Gov. Parris N. Glendening stepped up his attack on administration critics yesterday, saying that some business leaders who are expected to meet this week to discuss a 1998 challenge to him are angry because he refuses to support their pet projects.
In an interview, Glendening lashed out at H. Furlong Baldwin, chairman and chief executive officer of Mercantile Bankshares Corp.; Calman "Buddy" Zamoiski, a Baltimore businessman and president of the Baltimore Symphony Orchestra; and Stewart Bainum Jr., chief operating officer of Manor Care Inc., a nursing home and hotel company.
An angry Glendening said that each of the businessmen has asked him for things that he has denied because the state cannot afford them -- and that as a result, they want him replaced as governor.
He said he also believed that casino interests upset by his opposition to slot machine gambling were partly behind the meeting of businessmen and Democratic elected officials scheduled for tomorrow night at Bainum's Chevy Chase home.
"None of these people is pure, is what I'm telling you," Glendening said. "They all have some self-interest."
The governor said Baldwin -- whom he described as "a major Republican banker who lives mostly in Virginia" -- is adamant about a cut in Maryland personal income taxes despite the state's tight budget.
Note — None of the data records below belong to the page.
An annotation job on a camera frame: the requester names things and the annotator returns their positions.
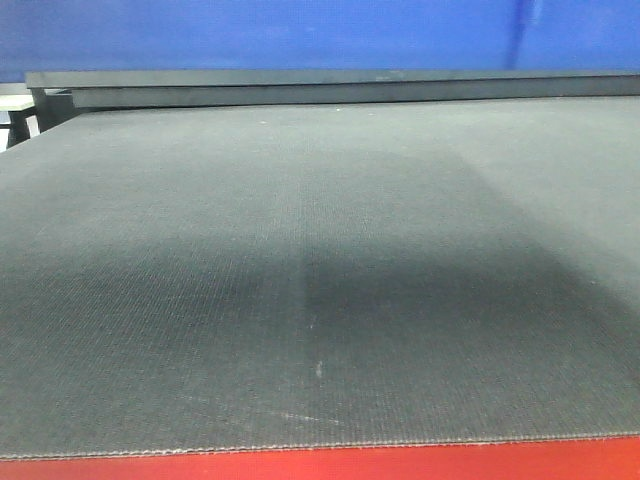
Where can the large blue plastic bin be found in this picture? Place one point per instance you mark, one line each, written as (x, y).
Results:
(452, 35)

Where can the dark green conveyor belt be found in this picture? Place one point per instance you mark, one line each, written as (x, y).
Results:
(221, 279)

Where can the black conveyor side frame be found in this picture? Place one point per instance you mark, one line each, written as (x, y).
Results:
(134, 89)

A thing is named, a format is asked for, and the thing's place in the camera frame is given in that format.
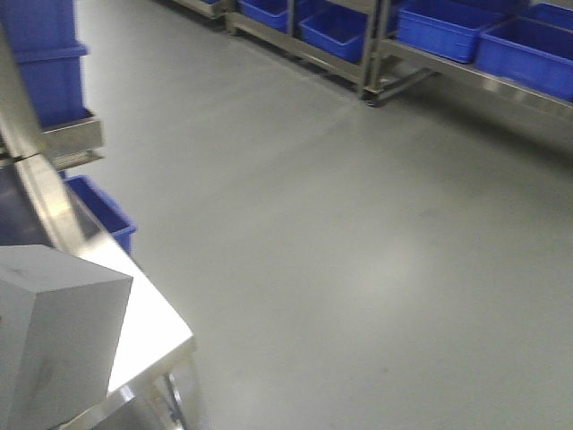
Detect gray square base block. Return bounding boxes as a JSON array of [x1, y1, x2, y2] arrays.
[[1, 245, 133, 429]]

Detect blue bin under table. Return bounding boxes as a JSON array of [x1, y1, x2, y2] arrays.
[[64, 175, 137, 254]]

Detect blue bin on rack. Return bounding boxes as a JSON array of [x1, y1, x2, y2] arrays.
[[1, 1, 88, 127]]

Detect distant steel shelf rack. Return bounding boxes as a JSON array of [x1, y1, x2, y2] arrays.
[[179, 1, 572, 120]]

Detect stainless steel rack frame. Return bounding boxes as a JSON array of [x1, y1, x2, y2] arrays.
[[1, 31, 104, 170]]

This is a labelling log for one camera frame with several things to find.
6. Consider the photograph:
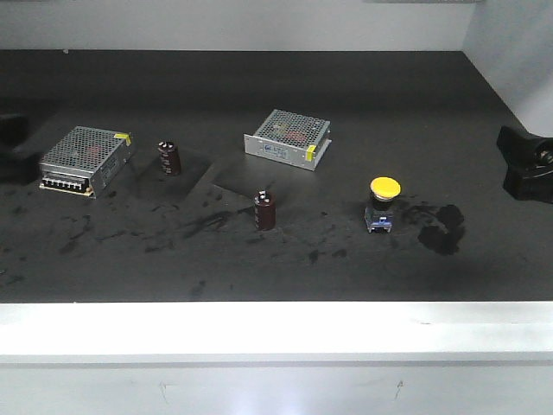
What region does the large metal mesh power supply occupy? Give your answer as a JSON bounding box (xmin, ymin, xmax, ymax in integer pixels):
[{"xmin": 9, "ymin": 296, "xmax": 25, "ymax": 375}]
[{"xmin": 39, "ymin": 126, "xmax": 135, "ymax": 199}]

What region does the rear dark brown capacitor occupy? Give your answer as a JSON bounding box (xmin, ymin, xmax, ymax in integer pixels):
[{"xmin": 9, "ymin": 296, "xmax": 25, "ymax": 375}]
[{"xmin": 157, "ymin": 141, "xmax": 181, "ymax": 176}]

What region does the front dark brown capacitor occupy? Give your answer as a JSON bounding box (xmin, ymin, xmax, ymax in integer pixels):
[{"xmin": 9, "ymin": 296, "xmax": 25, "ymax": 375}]
[{"xmin": 253, "ymin": 190, "xmax": 276, "ymax": 231}]

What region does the yellow mushroom push button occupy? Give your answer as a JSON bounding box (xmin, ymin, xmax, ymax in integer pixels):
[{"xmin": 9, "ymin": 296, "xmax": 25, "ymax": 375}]
[{"xmin": 364, "ymin": 176, "xmax": 402, "ymax": 233}]

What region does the small metal mesh power supply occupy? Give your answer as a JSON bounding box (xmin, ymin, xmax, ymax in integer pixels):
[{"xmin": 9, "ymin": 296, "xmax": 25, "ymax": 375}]
[{"xmin": 244, "ymin": 109, "xmax": 332, "ymax": 171}]

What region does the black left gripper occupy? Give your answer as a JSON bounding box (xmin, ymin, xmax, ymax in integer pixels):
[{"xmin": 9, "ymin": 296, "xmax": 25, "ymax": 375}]
[{"xmin": 1, "ymin": 113, "xmax": 41, "ymax": 184}]

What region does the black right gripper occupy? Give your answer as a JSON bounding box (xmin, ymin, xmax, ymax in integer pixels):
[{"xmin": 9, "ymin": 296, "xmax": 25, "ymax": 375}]
[{"xmin": 497, "ymin": 125, "xmax": 552, "ymax": 200}]

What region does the dark brown capacitor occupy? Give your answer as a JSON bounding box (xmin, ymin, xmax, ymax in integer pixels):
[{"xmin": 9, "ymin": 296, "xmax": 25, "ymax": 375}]
[
  {"xmin": 157, "ymin": 141, "xmax": 181, "ymax": 176},
  {"xmin": 253, "ymin": 190, "xmax": 276, "ymax": 231}
]

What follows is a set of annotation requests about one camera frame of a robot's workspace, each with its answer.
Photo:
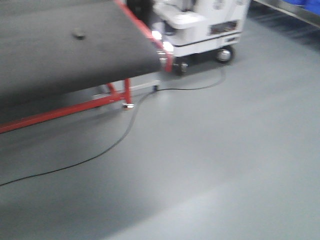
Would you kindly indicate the white wheeled robot cart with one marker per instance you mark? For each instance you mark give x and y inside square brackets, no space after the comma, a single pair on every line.
[192,27]

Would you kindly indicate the dark grey conveyor belt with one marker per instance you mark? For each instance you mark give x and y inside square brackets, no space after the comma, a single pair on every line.
[70,45]

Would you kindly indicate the metal shelving rack with bins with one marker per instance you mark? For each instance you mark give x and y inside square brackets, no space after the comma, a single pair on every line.
[292,10]

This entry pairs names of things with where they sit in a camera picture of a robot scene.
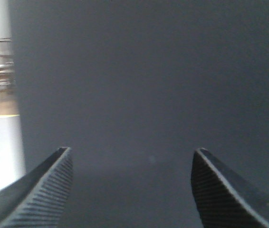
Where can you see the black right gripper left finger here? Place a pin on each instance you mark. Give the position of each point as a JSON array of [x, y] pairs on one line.
[[38, 199]]

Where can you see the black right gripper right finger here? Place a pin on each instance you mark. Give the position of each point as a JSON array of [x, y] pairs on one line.
[[223, 198]]

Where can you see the white fridge door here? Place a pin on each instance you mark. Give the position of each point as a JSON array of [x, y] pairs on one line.
[[133, 87]]

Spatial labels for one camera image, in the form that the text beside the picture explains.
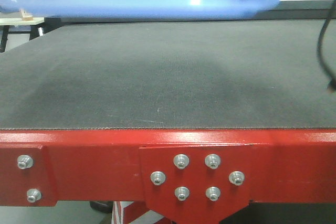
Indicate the black table mat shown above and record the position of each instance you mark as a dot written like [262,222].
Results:
[194,75]

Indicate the white side table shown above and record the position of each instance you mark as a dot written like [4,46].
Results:
[36,25]

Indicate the red metal table frame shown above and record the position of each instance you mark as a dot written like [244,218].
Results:
[188,176]

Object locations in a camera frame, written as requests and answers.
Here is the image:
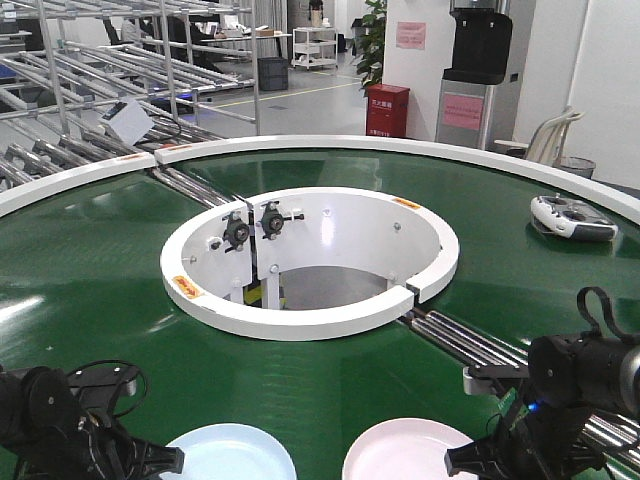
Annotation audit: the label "light blue plate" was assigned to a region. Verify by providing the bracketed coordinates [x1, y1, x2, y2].
[159, 423, 297, 480]

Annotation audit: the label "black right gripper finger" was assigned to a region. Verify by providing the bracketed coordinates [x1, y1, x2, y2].
[444, 439, 510, 479]

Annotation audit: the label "white inner conveyor ring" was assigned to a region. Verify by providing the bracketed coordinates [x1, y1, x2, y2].
[160, 186, 460, 342]

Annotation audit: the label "white outer conveyor rim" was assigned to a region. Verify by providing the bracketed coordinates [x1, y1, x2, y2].
[1, 135, 639, 224]

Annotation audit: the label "white grey remote controller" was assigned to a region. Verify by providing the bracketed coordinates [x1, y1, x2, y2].
[530, 195, 619, 242]

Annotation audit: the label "white plastic chair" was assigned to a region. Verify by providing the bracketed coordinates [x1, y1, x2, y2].
[494, 106, 585, 166]

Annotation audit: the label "black water dispenser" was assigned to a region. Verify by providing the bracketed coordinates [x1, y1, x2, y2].
[436, 1, 513, 150]

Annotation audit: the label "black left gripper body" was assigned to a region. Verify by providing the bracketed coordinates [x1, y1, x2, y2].
[1, 360, 144, 479]

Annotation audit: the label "steel conveyor rollers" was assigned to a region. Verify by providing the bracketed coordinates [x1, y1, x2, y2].
[398, 308, 639, 473]

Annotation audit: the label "green potted plant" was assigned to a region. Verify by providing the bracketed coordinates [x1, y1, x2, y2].
[356, 0, 388, 91]

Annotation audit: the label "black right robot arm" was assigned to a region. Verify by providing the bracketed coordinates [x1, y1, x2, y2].
[444, 286, 639, 479]

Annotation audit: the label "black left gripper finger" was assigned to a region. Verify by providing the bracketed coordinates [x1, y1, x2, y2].
[130, 439, 185, 479]

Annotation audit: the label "red fire extinguisher box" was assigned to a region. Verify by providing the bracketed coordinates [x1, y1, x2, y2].
[365, 84, 410, 138]

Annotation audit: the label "white utility cart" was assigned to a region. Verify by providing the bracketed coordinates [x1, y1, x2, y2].
[291, 27, 338, 70]

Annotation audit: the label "metal roller rack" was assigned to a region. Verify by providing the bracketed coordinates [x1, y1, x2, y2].
[1, 1, 257, 190]

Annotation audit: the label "black plastic crate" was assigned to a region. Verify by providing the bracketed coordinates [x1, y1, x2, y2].
[258, 57, 288, 91]

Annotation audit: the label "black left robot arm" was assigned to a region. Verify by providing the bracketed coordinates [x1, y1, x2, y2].
[1, 360, 184, 479]

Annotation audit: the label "pink plate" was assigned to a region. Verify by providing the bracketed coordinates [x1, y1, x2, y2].
[342, 418, 471, 480]

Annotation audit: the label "white box on rack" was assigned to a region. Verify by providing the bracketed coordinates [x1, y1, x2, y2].
[99, 97, 154, 146]

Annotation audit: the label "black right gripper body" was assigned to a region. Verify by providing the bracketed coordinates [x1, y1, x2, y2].
[463, 364, 608, 479]

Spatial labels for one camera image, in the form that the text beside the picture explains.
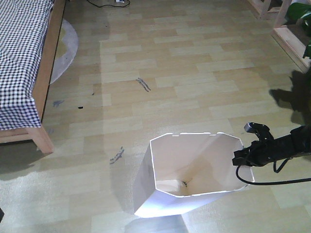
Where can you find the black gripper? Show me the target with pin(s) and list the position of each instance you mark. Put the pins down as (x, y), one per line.
(261, 153)

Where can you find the white plastic trash bin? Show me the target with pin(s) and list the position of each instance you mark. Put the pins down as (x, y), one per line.
(180, 173)

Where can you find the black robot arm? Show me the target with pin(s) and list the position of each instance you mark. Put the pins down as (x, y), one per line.
(301, 138)

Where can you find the green houseplant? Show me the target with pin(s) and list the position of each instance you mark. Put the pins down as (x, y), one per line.
(301, 11)

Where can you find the grey round rug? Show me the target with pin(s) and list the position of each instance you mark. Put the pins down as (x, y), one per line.
(66, 50)

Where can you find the black white checkered bedsheet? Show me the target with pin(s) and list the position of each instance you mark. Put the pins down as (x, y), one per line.
(23, 27)

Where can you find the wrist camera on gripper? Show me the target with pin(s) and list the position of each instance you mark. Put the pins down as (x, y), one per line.
(260, 130)

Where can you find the light wooden shelf frame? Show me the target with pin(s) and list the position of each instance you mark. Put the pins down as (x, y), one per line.
(288, 36)

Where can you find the wooden bed frame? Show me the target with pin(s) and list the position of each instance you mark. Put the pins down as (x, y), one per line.
(39, 135)

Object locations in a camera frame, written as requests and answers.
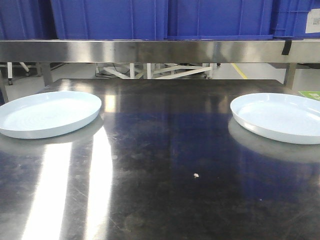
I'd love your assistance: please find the light blue plate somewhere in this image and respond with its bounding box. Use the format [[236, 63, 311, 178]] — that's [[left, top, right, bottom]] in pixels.
[[230, 93, 320, 145], [0, 91, 102, 139]]

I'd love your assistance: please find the blue plastic bin right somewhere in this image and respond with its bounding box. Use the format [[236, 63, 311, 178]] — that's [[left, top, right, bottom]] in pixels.
[[167, 0, 320, 41]]

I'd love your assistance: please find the blue plastic bin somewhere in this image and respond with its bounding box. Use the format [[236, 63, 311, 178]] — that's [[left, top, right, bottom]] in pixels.
[[50, 0, 168, 41], [167, 0, 320, 41], [0, 0, 57, 40]]

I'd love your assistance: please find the blue plastic bin centre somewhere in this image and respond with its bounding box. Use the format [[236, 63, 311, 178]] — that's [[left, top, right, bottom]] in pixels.
[[50, 0, 168, 41]]

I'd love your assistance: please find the black tape strip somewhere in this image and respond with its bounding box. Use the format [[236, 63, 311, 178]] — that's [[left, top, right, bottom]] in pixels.
[[281, 40, 292, 56]]

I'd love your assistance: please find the blue plastic bin left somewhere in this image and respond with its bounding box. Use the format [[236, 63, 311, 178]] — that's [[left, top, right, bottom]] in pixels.
[[0, 0, 57, 40]]

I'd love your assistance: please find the white paper label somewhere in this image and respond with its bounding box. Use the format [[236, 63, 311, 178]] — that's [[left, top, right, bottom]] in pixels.
[[305, 8, 320, 34]]

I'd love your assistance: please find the white metal frame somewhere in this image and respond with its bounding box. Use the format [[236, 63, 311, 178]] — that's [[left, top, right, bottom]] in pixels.
[[95, 63, 215, 80]]

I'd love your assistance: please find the stainless steel shelf rail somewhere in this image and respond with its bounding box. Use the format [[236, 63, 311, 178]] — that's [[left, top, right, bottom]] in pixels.
[[0, 39, 320, 63]]
"He has come to me on numerous occasions and said that I should simply fire 18,000 state employees," Glendening said. "His analogy was, 'If General Motors can do it, we can do it.' "
Glendening said Zamoiski has asked for $50 million to be included in the budget for a performing arts center in Montgomery County -- where the BSO could perform -- but the governor has said no.
"It makes no sense whatsoever," said Glendening, noting that construction of a $100 million arts center is under way in nearby College Park, in the governor's home base of Prince George's County.
As for Bainum, a former state delegate and senator who considered a gubernatorial bid in 1994, Glendening said Bainum wants a highway widened in Montgomery County -- about a $30 RTC million project -- where the Manor Care conglomerate is headquartered.
"I told him I'd look at it, but that money's not in the budget," Glendening said.
Efforts to reach Baldwin, Zamoiski and Bainum were unsuccessful yesterday.
Meanwhile, despite increas- ing pressure from Glendening supporters to call off the meeting to discuss the governor's performance, the gathering was on, as of yesterday.
The meeting, organized by Bainum, is seen by some as an effort to weigh a possible challenge to Glendening in the 1998 Democratic primary.
The guest list includes Democrats who have been mentioned as possible challengers to Glendening if he continues to seem vulnerable to the GOP. Invited were County Executives C. A. Dutch Ruppersberger III of Baltimore County; Eileen M. Rehrmann of Harford; Douglas M. Duncan of Montgomery; Rep. Benjamin L. Cardin of Baltimore; and House Speaker Casper R. Taylor Jr.
Taylor has said he has not decided whether to attend the meeting, but Duncan was clear yesterday that he planned to go.
"What's disappointing about Glendening's reaction is that instead of welcoming constructive advice, he's resorting to personal attacks," Duncan said. "Apparently, to attend a political meeting with the governor is fine, but without him is supposedly dirty politics."
Duncan said the meeting was not about finding a candidate to run against Glendening. "I don't think there's any reason to pick someone to run against him -- and I wouldn't want to be a part of that," he said. "The invitation to me was to talk about the state of the party and where the party's headed over the next couple of years. That's the kind of advice the governor should welcome."
But Senate President Thomas V. Mike Miller Jr. said he thought the Bainum meeting was "a bad idea." He added, "We should all concentrate on making this governor a better governor, and if a decision about changes is to be made, it should be made in 1998, not in 1996."